A poche ora dal secondo turno delle amministrative è riesplosa la polemica sulla guida del partito. Umberto Bossi ha sfidato apertamente Maroni e ai cronisti che gli chiedevo se si sentiva «pronto a candidarsi per la segreteria» ha risposto: «Sì, sono pronto». Il clima era già parecchio teso per l'intervista concessa dal Senatur a Gad Lerner (per Repubblica) nella quale Bossi si è tolto diversi sassolini dalla scarpa. E non le ha mandate a dire né a Maroni (accusato di tradimento) né a Flavio Tosi. Il segretario federale aveva reagito sostenendo che in quel modo Bossi danneggiava «la Lega» e contribuiva «a rendere più difficile la vittoria ai ballottaggi». La polemica e i veleni non si sono liquefatti però e, a poche dal ballottaggio, Maroni è stato costretto a ribadire: «Il segretario sono io.

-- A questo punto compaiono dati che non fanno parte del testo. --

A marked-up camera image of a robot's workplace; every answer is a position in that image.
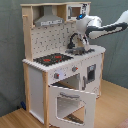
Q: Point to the white toy oven door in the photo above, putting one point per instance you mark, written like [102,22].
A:
[65,101]

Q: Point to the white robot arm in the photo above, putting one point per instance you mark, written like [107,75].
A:
[90,26]

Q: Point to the wooden toy kitchen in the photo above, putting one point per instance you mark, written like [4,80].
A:
[46,40]

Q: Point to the right stove knob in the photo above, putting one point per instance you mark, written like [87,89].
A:
[74,68]

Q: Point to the stove knob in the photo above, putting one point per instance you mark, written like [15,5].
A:
[74,68]
[56,75]

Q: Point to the black toy stovetop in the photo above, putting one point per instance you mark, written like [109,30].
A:
[52,59]

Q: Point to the left stove knob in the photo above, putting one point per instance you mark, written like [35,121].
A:
[56,75]

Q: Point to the grey toy sink basin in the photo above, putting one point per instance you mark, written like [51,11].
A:
[78,51]

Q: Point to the black toy faucet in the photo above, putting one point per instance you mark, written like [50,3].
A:
[73,41]

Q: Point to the grey toy ice dispenser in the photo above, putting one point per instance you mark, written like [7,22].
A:
[91,73]

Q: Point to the grey toy range hood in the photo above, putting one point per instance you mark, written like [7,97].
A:
[48,18]

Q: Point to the grey backdrop curtain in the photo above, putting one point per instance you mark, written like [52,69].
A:
[12,48]

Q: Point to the toy microwave with door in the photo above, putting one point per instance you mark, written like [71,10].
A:
[74,10]

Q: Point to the grey cabinet door handle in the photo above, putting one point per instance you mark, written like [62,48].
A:
[84,83]

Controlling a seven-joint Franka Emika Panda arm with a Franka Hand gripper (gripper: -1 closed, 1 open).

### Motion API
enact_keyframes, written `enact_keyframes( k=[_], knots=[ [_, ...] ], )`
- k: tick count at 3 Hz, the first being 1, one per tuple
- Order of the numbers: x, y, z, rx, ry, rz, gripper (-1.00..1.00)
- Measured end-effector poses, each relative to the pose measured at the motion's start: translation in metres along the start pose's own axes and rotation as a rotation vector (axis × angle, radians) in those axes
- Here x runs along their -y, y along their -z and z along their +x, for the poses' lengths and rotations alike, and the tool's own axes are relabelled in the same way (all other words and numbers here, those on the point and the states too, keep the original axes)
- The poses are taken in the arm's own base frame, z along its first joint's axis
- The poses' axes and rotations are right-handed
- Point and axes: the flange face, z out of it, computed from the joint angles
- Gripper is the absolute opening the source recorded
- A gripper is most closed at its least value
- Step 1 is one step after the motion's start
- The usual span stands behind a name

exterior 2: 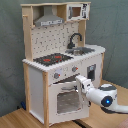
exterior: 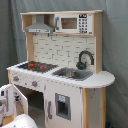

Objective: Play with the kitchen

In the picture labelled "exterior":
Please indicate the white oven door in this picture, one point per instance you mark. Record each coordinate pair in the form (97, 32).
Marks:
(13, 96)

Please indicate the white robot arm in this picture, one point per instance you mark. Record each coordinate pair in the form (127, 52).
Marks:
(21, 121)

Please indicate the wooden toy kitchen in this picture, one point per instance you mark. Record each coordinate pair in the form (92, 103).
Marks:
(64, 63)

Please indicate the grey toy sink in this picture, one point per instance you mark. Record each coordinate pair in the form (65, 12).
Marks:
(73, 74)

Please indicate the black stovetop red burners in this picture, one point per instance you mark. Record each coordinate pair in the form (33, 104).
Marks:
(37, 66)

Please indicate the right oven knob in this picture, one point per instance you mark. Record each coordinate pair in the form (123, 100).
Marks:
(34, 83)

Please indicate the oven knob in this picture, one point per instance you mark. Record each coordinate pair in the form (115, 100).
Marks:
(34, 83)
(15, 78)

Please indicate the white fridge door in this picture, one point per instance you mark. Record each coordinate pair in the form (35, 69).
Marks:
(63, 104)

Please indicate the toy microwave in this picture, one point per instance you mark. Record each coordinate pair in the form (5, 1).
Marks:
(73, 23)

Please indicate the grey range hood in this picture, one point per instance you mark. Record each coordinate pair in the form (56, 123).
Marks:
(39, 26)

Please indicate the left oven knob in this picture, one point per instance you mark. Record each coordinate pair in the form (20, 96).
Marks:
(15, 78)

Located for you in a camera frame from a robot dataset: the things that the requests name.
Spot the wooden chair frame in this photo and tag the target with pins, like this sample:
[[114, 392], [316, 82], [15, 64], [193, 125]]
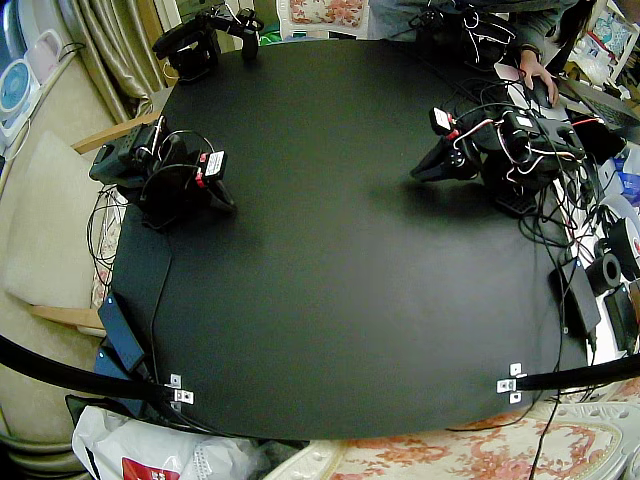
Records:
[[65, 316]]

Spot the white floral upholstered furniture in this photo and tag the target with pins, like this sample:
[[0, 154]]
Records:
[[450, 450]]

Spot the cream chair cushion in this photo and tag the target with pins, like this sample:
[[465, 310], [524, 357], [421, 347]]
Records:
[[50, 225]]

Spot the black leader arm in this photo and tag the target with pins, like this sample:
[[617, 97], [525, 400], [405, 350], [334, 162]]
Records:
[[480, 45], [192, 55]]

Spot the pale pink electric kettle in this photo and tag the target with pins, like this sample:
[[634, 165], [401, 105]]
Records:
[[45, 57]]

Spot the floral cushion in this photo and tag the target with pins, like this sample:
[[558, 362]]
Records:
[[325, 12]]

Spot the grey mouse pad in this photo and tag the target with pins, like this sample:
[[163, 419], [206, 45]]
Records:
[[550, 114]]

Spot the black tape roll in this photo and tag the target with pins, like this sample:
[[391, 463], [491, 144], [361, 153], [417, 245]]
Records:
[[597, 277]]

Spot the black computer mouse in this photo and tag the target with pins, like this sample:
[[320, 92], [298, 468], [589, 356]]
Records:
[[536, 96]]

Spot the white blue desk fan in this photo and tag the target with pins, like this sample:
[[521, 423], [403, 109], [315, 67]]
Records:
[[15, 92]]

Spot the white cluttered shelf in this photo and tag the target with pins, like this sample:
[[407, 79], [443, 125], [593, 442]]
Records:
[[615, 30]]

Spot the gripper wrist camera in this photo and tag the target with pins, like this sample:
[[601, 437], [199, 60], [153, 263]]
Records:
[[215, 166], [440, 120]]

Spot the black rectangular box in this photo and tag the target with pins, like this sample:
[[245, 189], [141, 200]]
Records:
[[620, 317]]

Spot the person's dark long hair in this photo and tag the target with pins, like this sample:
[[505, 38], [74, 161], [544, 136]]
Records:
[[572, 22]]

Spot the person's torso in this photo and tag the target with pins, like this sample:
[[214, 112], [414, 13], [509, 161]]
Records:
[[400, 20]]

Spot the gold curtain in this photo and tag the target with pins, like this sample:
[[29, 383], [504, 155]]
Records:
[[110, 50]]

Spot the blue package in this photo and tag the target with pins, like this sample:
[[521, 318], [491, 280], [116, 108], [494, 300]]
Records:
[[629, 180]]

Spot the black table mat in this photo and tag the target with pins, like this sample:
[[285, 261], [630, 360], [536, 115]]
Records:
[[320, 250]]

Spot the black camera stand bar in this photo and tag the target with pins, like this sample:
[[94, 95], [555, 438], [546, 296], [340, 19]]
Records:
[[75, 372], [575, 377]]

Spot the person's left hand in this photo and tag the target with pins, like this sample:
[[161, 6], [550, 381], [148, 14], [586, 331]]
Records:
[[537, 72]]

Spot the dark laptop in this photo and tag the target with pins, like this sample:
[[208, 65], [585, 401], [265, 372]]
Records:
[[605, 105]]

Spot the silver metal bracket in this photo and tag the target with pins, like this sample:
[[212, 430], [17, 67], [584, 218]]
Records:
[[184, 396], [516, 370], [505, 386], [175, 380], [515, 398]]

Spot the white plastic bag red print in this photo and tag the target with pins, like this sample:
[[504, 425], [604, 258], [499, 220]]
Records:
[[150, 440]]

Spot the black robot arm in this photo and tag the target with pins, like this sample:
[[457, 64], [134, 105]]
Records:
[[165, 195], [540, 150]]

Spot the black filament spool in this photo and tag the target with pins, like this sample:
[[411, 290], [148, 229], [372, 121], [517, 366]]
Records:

Punto». Quanto al suo successore: «Sarà un giovane». Quelle dichiarazioni di Bossi, ha rivelato, lo hanno «addolorato», ma Maroni continua a non credere che il Senatur sia pronto a fare un suo partito.

Non solo Treviso dove la Lega ha dominato per vent'anni, anche le sconfitte a Brescia e a Lodi pesano nel Carroccio.
Che quella delle amministrative sia stata «una batosta» lo dice apertis verbis il segretario della Lombardia, Matteo Salvini, spiaciuto non solo per Treviso ma anche per Brescia, «abbiamo sbattuto la faccia contro il muro». Ma, ammette Salvini, per un partito come il Carroccio, alle prese con litigi e divisioni interne, una batosta «può far bene». Ora «serve un bagno di umiltà». Le sconfitte di Brescia e Treviso riaccendono gli animi dei bossiani e Paola Goisis chiede le dimissioni del segretario del Veneto. Secondo Goisis «la gestione Maroni - Tosi sta escludendo ampissimi spazi di territorio politico, tralasciando intere fette di società civile». Il segretario regionale veneto, Flavio Tosi, punta il dito contro le baruffe interne e ammette la sconfitta, ma la Lega, sottolinea, «ha pagato in maniera carissima il calo dell'affluenza che non é mai stato cosi pesante».